Once a line is found to contain "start", copy it out of the listing.
====
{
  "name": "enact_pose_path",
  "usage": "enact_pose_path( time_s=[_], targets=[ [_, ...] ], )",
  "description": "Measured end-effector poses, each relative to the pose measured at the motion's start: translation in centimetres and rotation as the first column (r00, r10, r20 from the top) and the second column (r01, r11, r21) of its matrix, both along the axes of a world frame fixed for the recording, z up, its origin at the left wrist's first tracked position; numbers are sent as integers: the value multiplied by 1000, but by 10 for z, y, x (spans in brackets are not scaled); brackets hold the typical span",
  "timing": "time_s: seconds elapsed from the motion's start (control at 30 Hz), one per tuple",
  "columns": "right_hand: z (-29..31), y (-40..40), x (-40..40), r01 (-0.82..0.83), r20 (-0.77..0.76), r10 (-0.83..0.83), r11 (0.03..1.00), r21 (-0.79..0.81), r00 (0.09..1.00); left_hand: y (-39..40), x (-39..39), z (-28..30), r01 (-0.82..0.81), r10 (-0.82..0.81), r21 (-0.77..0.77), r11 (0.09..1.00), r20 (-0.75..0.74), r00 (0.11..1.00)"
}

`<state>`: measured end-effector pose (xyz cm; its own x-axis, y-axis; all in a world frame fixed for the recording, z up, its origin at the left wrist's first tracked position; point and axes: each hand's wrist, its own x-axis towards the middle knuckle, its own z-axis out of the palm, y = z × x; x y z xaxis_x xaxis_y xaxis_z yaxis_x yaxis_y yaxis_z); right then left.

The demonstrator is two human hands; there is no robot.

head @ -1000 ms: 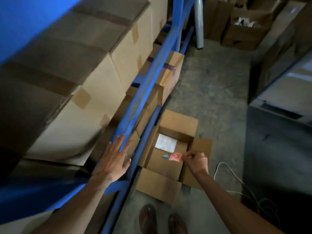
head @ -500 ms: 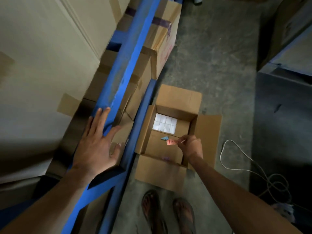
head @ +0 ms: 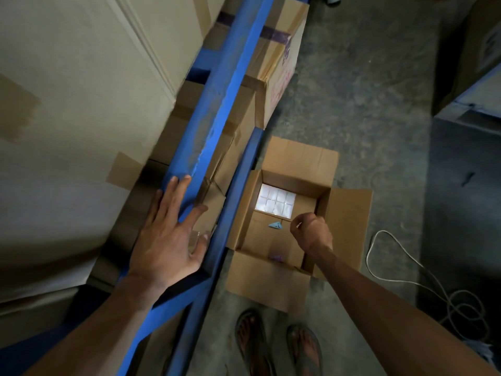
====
◆ Answer box:
  "description": "Measured end-effector poses, each relative to the pose measured at the motion's start: translation in centimetres and rotation as the first column (r00, r10, r20 from the top) and the second column (r01, r11, r21) of its matrix, both along the axes of a world frame fixed for the recording, z up, its origin at the left wrist's first tracked position; numbers are sent as integers: the value multiplied by 1000, but by 10 for z, y, x (spans in brackets are not scaled); brackets hold the typical span",
  "timing": "time_s: seconds elapsed from the motion's start (control at 30 Hz), one per tuple",

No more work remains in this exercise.